(DATA FOR PROCESSING Opens)

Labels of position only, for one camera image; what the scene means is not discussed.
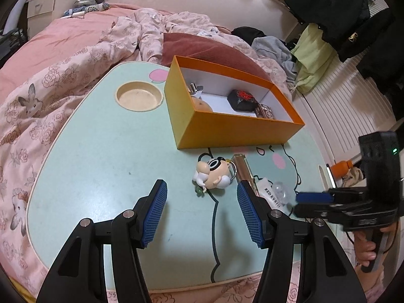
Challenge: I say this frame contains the orange bottle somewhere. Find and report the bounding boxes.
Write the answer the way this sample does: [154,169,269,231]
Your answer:
[330,160,353,177]

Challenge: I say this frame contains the black hanging coat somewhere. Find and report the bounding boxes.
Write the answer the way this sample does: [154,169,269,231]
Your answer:
[284,0,404,79]

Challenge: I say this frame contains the white rolled mat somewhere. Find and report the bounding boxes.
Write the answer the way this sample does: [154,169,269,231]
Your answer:
[6,0,25,33]

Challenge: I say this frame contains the small dark patterned box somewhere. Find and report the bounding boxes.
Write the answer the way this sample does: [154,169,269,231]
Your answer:
[255,103,276,120]

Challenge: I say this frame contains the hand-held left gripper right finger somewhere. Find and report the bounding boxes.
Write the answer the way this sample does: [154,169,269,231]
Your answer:
[237,180,368,303]

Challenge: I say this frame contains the black garment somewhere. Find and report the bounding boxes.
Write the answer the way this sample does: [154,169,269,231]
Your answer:
[232,27,267,43]

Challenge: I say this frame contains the yellow cloth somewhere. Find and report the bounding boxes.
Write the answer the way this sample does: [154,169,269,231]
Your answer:
[8,273,37,302]

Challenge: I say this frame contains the cartoon figure keychain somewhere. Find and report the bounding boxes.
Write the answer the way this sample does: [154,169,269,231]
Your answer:
[192,157,239,196]

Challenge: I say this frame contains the beige cloth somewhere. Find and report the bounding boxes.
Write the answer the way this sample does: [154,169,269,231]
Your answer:
[342,167,363,188]

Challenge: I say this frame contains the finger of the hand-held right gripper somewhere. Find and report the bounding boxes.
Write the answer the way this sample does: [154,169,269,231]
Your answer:
[296,188,370,204]
[293,203,348,220]

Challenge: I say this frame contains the gold lipstick tube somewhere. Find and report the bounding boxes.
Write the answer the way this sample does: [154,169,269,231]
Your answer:
[233,154,257,190]

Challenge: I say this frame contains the light green garment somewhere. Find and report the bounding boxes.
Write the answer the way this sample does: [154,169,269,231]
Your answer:
[290,23,340,93]

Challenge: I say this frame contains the white drawer cabinet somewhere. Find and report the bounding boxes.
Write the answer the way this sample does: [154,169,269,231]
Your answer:
[27,0,57,38]

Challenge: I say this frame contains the person's right hand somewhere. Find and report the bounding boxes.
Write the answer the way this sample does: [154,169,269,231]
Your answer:
[353,231,377,267]

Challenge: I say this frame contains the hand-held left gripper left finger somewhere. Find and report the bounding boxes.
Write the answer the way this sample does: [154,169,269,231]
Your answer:
[36,179,168,303]

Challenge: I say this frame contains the clear crystal stone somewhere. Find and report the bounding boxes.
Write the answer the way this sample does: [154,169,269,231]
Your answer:
[273,181,292,204]

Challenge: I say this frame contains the grey-blue garment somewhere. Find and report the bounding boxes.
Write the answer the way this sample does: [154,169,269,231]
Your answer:
[251,36,299,86]

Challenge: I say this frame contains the black bag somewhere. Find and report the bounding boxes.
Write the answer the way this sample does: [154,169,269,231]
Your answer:
[0,28,26,46]

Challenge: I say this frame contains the blue patterned cloth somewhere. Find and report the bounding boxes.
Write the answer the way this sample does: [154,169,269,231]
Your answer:
[63,0,110,18]

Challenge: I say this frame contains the orange cardboard box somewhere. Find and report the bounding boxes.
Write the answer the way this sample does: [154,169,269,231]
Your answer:
[166,55,306,150]

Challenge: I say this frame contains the white Red Eye tube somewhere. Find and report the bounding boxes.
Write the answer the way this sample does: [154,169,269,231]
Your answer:
[255,178,285,210]

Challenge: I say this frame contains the maroon pillow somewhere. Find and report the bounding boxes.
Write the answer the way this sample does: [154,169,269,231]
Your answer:
[162,32,275,84]

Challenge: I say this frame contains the pink floral duvet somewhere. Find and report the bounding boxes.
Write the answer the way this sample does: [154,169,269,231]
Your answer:
[0,8,294,303]

(DATA FOR PROCESSING Closes)

### YOUR OBJECTIVE
Within the lines above, find those holding the word "black" and copy them.

### SOLVED PROBLEM
Challenge: I say this frame contains the black hanging coat somewhere. Find and report the bounding boxes.
Challenge: I say this frame contains the black garment somewhere. Find and report the bounding boxes.
Challenge: I say this frame contains the black bag somewhere. Find and report the bounding boxes.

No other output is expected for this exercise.